Chemical reaction networks, such as those found in metabolism and signalling pathways, enable cells to process information from their environment^1,2. Current approaches to molecular information processing and computation typically pursue digital computation models and require extensive molecular-level engineering³. Despite considerable advances, these approaches have not reached the level of information processing capabilities seen in living systems.

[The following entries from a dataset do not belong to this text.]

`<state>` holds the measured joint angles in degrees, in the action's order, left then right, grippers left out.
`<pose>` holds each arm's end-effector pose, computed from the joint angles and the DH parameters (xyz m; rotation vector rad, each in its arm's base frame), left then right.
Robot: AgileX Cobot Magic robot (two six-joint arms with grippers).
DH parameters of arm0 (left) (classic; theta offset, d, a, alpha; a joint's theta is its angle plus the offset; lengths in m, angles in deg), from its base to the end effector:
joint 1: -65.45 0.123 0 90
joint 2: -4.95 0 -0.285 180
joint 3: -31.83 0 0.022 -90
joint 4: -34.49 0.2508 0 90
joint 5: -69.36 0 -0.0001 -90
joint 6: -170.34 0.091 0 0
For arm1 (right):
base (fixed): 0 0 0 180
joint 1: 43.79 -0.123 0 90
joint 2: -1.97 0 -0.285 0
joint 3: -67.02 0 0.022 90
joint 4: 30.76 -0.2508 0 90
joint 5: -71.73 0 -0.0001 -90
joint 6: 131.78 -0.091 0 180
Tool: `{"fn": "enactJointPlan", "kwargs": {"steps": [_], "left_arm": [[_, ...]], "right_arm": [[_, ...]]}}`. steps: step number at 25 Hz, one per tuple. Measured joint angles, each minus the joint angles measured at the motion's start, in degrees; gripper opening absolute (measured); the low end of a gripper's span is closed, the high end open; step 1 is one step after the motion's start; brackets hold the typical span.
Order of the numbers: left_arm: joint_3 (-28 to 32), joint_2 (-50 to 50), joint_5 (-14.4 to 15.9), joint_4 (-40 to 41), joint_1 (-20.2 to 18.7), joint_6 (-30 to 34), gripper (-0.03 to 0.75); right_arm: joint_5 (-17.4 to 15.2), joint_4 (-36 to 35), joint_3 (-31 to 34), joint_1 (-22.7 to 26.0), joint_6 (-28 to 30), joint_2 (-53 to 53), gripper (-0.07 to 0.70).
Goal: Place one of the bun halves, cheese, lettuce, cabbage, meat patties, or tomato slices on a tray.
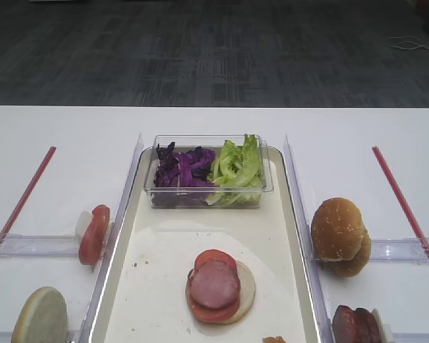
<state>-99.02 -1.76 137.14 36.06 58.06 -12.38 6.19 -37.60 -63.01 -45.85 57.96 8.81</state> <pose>-0.0117 0.0038 0.2648 0.0845 2.1567 -0.0686 -0.0090 0.0096 0.2644 -0.2299 2.1173 0.0660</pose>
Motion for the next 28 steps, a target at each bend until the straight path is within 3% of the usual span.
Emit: {"fn": "enactJointPlan", "kwargs": {"steps": [9,28], "left_arm": [[0.00,0.00,0.00,0.00,0.00,0.00,0.350],[0.00,0.00,0.00,0.00,0.00,0.00,0.350]], "right_arm": [[0.14,2.88,0.22,0.00,-4.54,0.00,0.276],[0.23,3.10,0.22,0.00,-4.95,0.00,0.276]]}}
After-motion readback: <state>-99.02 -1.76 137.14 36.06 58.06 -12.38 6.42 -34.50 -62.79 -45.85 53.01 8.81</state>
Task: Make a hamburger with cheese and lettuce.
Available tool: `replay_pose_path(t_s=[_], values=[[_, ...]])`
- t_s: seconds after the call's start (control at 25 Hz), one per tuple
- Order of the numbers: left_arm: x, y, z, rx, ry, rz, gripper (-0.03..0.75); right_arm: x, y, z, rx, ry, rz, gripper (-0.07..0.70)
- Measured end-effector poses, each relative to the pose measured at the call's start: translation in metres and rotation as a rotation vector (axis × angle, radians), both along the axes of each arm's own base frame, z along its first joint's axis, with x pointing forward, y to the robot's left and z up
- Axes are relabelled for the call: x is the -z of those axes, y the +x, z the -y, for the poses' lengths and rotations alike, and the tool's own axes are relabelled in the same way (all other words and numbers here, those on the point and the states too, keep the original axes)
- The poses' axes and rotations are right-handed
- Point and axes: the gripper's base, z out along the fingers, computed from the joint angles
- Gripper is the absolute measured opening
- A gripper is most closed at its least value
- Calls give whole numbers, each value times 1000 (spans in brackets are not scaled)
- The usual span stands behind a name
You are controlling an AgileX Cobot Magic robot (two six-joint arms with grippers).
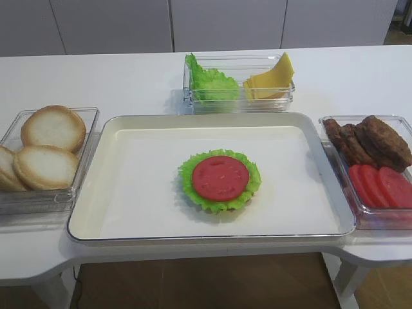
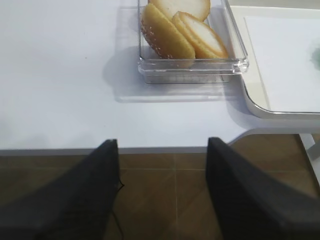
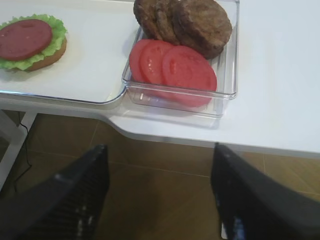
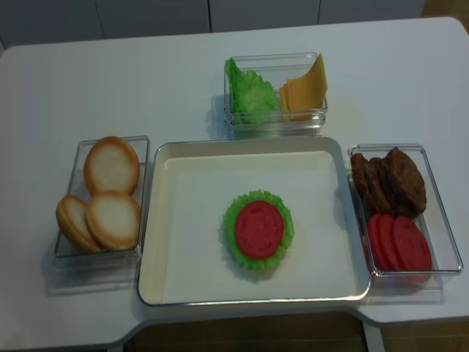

Here we report on the discovery and implementation of a chemical reservoir computer based on the formose reaction⁴. We demonstrate how this complex, self-organizing chemical reaction network can perform several nonlinear classification tasks in parallel, predict the dynamics of other complex systems and achieve time-series forecasting. This in chemico information processing system provides proof of principle for the emergent computational capabilities of complex chemical reaction networks, paving the way for a new class of biomimetic information processing systems.

化学反应网络，例如代谢和信号传导途径中的化学反应网络，使细胞能够处理来自环境的信息 ^1,2 。当前的分子信息处理和计算方法通常追求数字计算模型并需要广泛的分子级工程 ³ 。尽管取得了相当大的进步，但这些方法尚未达到生命系统中信息处理能力的水平。在这里，我们报告了基于单分子反应 ⁴ 的化学储层计算机的发现和实现。我们演示了这种复杂的自组织化学反应网络如何并行执行多个非线性分类任务，预测其他复杂系统的动态并实现时间序列预测。这种化学信息处理系统为复杂化学反应网络的新兴计算能力提供了原理证明，为新型仿生信息处理系统铺平了道路。